What you need to do: Return exactly the lines of the records below, starting at the line that contains "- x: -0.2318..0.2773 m" and ending at the line that contains "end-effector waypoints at", with both of those lines kept.

[Records drawn from a dataset]
-- Opening Marker --

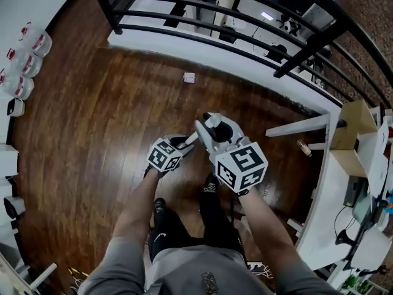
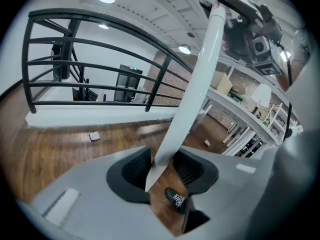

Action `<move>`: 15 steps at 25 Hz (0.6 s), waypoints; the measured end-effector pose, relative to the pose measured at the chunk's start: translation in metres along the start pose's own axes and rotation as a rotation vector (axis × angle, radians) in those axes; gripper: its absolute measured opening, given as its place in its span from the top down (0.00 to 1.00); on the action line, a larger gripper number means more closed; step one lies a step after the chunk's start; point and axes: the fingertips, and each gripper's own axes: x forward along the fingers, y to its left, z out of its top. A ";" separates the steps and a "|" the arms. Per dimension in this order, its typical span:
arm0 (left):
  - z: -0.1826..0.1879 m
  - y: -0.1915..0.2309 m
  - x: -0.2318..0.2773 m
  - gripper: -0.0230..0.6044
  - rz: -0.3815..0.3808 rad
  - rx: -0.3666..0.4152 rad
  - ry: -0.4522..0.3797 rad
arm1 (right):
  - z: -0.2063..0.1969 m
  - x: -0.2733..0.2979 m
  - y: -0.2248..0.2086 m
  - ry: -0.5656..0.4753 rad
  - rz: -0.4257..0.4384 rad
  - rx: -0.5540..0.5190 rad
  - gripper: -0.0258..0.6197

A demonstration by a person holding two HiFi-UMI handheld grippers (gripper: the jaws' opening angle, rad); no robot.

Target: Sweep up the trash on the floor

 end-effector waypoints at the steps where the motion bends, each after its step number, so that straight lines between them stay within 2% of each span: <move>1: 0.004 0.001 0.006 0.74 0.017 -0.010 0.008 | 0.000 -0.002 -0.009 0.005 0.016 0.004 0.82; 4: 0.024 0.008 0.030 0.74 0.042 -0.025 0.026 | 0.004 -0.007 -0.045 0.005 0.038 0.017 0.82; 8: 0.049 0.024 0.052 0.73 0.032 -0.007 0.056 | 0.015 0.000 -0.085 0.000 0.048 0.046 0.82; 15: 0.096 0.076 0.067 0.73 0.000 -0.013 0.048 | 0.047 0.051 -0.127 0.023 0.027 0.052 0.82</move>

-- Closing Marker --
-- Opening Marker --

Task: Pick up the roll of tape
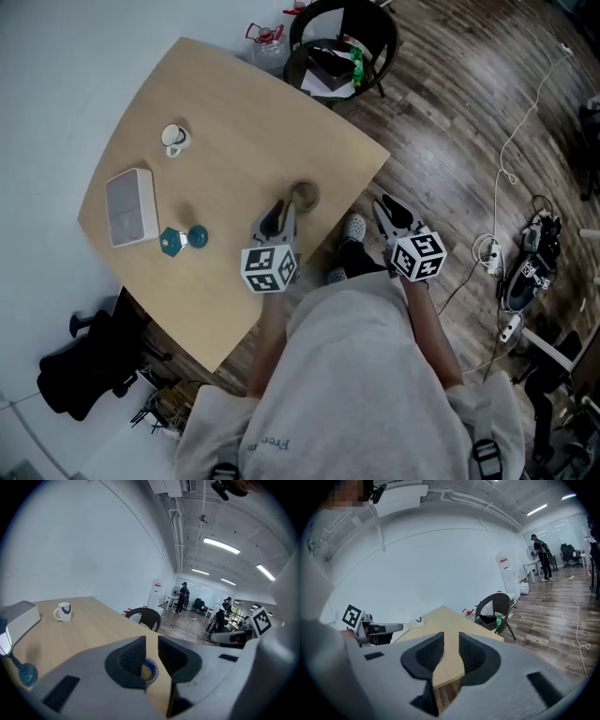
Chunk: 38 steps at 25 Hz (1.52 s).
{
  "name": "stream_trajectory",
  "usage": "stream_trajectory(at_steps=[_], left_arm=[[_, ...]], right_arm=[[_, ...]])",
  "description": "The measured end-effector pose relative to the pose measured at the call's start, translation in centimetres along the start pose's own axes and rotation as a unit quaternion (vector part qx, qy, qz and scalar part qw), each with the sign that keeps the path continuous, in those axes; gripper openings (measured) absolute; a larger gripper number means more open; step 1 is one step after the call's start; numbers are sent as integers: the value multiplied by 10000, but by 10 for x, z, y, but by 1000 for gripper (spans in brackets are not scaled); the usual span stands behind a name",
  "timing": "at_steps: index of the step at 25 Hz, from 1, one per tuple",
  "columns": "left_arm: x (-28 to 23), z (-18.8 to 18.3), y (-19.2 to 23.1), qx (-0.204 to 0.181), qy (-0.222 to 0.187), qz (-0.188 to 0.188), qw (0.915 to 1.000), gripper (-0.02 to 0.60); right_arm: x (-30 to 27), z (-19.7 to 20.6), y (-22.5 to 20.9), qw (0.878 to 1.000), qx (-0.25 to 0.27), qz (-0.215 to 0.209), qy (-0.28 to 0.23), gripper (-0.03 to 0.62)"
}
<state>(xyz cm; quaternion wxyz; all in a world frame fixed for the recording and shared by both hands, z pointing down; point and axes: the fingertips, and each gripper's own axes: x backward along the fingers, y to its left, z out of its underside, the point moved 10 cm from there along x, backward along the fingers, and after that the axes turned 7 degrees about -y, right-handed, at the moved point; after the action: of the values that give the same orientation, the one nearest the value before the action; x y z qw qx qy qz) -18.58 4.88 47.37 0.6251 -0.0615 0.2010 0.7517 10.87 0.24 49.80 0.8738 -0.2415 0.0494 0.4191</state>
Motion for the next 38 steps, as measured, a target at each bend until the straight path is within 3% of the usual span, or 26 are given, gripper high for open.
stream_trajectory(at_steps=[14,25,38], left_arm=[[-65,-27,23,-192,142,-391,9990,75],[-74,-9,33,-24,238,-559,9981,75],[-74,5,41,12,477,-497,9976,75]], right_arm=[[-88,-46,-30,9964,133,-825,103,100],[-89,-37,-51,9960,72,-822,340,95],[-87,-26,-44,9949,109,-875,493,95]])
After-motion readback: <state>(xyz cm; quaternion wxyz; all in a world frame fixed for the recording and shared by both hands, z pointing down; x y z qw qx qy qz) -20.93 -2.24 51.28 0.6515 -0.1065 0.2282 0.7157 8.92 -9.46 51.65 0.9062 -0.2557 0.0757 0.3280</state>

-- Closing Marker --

Your response:
  - x: -0.2318..0.2773 m
  - gripper: -0.0230..0.6044
  - rz: -0.3815..0.3808 rad
  - rx: -0.3666..0.4152 rad
  - ry: -0.4522..0.3797 rad
arm1 (right):
  - z: -0.2063..0.1969 m
  - x: -0.2733..0.2979 m
  - y: -0.2248..0.2086 m
  - ry: -0.5656..0.4753 rad
  - rz: -0.4257..0.4384 rad
  - rx: -0.5540..0.5190 rad
  - gripper: -0.0258..0.6197

A demonstration by a person holding two HiFi-UMI handheld grippers (gripper: the jaws' opening angle, rad); no robot.

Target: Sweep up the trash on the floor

 end-effector waypoints at the steps where the motion bends, each after its step number, so that straight lines between them stay within 2% of each span: <move>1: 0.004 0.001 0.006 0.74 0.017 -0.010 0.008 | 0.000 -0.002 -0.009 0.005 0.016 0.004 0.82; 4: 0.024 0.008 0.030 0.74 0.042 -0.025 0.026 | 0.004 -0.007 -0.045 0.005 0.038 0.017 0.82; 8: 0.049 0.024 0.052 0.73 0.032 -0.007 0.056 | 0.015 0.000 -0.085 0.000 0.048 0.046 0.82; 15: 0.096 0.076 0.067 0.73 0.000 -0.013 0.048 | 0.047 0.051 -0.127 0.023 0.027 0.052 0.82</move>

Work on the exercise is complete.